Important Juggie feature #1: The Helmet. Ok, so I hate the overused story element of knocking off his helmet so some psychic can do the tango in his brain, and wham bam no thank you ma’am he’s out cold on the ground. Because of that, I don’t need a removable helmet. In my oh so sophisticated playtime, Juggernaut doesn’t lose his helmet every five seconds, so there’s no reason for the helmet to come off. Having a sculpted helmet means no conehead effect, or no constantly dropping the helmet. It’s the best option for me, and makes him look even closer to the vision of him that I have in my head. Perfectly shaped, with an evil grin centered in the mouthpiece, this helmeted head fits perfectly with how I think Juggernaut should look. Plus it turns, something that’s impossible (for the most part) with a separate helmet.
Important Juggie Feature #2: The size. I don’t need Juggernaut to be a ridiculously towering Hulkish behemoth. Somehow I think I can blame Rob Liefeld for that. If not, I’ll find a way. But it seems like Juggernaut kept growing in size ever since he was drawn hugenormous appearance in X-Force in the early 90’s. Strength isn’t dependent on size for me, and I like the height of this figure in relation to the heroes he’s most likely to come in contact with. He doesn’t dwarf Colossus or Thor, he’s just a tad bit bigger, which to me hits just right. That doesn’t mean he can’t punch them over a skyscraper and then stomp their faces into concrete.

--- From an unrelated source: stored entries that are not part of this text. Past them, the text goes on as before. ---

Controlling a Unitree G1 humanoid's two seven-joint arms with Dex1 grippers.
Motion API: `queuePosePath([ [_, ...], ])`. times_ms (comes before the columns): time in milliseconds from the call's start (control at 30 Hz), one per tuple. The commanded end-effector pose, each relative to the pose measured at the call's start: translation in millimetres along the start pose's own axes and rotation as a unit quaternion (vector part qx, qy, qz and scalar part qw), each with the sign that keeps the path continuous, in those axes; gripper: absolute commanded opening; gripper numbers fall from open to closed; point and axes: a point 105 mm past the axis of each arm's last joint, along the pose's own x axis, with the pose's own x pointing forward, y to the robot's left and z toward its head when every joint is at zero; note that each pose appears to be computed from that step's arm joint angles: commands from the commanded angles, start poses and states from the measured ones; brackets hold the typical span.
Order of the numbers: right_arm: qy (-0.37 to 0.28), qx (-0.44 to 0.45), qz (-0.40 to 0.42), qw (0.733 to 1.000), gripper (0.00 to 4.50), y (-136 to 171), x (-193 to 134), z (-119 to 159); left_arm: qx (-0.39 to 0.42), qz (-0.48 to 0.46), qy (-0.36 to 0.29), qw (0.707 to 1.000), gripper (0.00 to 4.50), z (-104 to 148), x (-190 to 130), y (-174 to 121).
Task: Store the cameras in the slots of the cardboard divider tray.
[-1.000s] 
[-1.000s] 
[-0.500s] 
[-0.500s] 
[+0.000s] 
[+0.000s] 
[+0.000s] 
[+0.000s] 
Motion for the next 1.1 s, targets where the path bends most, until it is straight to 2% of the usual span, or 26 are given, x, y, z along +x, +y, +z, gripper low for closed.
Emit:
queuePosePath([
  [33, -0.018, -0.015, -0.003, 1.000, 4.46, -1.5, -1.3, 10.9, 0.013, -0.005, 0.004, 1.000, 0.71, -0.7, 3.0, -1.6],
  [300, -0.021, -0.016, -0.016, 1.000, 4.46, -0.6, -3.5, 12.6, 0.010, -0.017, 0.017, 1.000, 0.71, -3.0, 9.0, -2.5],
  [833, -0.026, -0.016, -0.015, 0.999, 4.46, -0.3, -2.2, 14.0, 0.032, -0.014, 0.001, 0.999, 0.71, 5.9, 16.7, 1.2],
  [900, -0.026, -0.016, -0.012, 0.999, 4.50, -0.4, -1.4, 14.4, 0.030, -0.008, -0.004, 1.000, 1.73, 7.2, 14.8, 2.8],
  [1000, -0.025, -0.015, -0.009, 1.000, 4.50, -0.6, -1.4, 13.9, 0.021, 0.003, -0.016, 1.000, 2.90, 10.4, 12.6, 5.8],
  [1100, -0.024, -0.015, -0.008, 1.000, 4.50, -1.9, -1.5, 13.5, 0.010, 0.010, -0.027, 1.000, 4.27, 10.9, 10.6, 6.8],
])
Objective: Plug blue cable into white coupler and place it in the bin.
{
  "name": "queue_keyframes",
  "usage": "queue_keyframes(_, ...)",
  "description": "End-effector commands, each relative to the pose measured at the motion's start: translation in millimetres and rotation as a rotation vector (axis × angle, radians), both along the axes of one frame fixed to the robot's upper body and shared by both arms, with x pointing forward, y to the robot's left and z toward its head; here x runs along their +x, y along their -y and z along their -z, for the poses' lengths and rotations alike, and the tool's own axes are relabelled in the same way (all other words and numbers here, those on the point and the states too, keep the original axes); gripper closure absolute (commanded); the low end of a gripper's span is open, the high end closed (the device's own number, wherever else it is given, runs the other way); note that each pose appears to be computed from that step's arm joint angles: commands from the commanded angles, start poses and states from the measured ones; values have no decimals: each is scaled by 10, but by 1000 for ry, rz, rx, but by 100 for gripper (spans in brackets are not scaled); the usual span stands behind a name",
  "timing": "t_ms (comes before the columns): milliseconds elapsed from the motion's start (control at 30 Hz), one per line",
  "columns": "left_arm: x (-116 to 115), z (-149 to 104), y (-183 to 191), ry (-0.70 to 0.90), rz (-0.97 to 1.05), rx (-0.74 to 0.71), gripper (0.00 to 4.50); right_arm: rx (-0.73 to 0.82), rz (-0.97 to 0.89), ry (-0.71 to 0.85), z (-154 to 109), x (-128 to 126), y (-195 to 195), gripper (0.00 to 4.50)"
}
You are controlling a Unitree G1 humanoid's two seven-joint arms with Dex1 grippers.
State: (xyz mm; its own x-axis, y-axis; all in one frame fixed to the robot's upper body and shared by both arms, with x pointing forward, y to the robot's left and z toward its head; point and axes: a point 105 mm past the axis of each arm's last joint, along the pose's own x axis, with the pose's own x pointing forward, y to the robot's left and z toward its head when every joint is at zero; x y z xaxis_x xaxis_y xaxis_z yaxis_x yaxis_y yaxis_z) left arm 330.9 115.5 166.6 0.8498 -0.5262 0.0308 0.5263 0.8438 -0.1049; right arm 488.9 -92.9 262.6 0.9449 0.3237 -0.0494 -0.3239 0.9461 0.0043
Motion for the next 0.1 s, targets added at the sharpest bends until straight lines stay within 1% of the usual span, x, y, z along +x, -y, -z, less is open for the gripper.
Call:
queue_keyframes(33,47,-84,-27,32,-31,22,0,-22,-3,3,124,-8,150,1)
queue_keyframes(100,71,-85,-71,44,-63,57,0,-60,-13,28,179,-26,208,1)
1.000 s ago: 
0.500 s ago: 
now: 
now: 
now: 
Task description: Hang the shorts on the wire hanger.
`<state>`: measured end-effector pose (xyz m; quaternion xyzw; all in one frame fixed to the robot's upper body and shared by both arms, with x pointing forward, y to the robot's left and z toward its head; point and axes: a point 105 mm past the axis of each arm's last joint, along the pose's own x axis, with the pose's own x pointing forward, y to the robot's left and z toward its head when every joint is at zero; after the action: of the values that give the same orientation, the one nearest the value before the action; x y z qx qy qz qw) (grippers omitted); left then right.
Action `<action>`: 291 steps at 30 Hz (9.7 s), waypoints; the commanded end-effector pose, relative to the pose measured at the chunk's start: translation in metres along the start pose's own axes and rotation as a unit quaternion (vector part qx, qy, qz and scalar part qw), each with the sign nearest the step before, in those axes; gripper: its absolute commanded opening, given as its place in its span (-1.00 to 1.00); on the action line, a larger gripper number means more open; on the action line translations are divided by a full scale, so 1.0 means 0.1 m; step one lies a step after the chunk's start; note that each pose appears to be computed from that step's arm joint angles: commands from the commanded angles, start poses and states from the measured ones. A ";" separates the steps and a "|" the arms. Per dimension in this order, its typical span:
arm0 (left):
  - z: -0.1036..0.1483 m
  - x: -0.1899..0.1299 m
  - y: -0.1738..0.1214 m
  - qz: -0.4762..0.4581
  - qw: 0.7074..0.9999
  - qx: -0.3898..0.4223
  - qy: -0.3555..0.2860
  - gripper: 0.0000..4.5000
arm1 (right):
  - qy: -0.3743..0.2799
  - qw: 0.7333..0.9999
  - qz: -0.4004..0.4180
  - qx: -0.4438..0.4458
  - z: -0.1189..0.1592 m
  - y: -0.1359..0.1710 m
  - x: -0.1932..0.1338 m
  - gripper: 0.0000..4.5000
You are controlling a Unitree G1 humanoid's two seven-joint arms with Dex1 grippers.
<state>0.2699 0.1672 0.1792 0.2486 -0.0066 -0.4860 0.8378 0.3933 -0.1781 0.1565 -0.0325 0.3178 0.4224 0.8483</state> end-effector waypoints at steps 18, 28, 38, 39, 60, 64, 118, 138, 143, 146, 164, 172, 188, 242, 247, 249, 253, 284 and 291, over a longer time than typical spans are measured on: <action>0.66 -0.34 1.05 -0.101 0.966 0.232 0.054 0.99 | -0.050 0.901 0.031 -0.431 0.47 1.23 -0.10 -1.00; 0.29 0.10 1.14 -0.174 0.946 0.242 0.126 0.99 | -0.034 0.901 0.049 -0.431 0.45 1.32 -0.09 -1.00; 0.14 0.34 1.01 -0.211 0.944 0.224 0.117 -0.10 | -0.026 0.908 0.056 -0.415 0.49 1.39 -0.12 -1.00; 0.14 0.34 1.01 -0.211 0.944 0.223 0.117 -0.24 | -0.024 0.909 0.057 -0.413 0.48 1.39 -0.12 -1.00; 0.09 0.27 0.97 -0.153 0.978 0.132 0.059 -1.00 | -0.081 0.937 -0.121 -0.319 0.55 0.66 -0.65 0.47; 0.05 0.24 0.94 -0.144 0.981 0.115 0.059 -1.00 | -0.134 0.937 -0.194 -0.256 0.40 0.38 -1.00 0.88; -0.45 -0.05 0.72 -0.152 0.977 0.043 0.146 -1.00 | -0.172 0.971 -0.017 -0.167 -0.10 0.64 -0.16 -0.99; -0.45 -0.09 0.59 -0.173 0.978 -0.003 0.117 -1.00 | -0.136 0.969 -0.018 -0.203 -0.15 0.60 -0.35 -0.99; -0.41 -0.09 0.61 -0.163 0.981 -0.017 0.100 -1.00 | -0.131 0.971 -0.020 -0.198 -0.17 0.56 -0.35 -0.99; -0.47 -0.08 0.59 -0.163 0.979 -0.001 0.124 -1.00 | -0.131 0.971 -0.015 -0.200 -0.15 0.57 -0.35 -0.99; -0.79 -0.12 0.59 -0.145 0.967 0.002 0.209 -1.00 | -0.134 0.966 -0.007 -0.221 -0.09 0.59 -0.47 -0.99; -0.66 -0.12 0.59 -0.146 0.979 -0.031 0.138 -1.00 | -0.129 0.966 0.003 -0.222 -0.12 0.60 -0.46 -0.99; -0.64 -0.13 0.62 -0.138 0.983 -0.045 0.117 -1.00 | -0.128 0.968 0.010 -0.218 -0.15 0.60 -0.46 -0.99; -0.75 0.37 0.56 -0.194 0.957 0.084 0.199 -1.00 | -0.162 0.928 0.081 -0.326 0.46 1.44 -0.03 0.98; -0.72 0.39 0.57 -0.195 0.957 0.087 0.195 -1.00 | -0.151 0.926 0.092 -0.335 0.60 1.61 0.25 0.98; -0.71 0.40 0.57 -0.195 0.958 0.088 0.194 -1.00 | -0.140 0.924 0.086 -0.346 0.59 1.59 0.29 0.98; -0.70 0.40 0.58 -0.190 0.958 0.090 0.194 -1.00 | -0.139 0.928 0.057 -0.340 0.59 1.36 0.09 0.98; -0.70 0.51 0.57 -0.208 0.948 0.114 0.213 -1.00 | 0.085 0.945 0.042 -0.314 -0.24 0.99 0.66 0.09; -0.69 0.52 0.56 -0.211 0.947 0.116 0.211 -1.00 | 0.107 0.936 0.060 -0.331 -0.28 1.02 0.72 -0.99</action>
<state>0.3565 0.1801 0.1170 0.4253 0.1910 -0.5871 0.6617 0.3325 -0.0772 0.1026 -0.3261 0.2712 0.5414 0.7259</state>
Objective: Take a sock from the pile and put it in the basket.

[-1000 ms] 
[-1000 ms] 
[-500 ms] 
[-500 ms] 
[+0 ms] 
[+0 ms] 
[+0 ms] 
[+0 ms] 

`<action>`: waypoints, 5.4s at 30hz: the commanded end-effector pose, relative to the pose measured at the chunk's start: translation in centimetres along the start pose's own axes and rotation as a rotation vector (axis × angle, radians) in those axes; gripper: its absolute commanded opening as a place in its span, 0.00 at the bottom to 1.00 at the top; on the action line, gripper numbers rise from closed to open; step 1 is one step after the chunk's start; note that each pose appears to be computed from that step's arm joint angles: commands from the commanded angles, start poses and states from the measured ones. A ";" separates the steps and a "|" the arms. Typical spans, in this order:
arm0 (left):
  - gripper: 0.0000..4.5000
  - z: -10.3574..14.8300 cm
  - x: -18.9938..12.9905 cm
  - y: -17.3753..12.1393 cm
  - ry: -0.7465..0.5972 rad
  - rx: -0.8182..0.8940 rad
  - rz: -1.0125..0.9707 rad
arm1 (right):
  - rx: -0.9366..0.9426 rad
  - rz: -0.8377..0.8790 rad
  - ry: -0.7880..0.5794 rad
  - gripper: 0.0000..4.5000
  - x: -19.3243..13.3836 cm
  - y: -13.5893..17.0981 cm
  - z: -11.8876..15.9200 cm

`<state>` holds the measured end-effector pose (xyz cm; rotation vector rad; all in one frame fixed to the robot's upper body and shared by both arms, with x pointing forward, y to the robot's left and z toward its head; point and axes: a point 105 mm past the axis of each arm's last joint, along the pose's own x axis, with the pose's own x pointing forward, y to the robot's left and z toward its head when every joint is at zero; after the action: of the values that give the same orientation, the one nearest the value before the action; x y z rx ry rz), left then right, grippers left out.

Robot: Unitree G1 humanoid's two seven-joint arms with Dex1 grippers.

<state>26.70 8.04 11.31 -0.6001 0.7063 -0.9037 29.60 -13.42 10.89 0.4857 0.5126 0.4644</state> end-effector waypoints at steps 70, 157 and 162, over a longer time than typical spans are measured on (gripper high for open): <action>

Important Juggie feature #3: The limbs. No monkey arms. No swollen thighs. No biceps that bulge so much he can’t even bend his arm. While it may seem odd, I like sleek, strong, powerful proportions when I think of Juggernaut instead of steroid enhanced swollen muscles that make him look too thick and clumsy.
So while I’m beyond picky with the look of my favorite character, the fact that he not only meets but exceeds my expectations as to what a Juggernaut figure should be and outstrips any other Juggernaut figure while doing so speaks massive volumes.
At 24 points of articulation, Juggernaut is really able to hit those “bash ‘em smash ‘em” poses and is a huge amount of fun to mess around with, or pose mid-pummel with Colossus or whomever. I keep picking him up, fiddling with him, moving him around, and there’s rarely an articulation point I’m in great need of that he doesn’t already have. Plus he looks great just standing there, something that can’t be said for plenty of other toys. Utilizing these new style hip joints on the MU figures, there’s an overall sleeker look that balls or other types of joints don’t have. He’s (very) well-articulated, but it’s not screaming in your face.
I’m a harsh critic of Juggernaut figures, and this one’s a winner.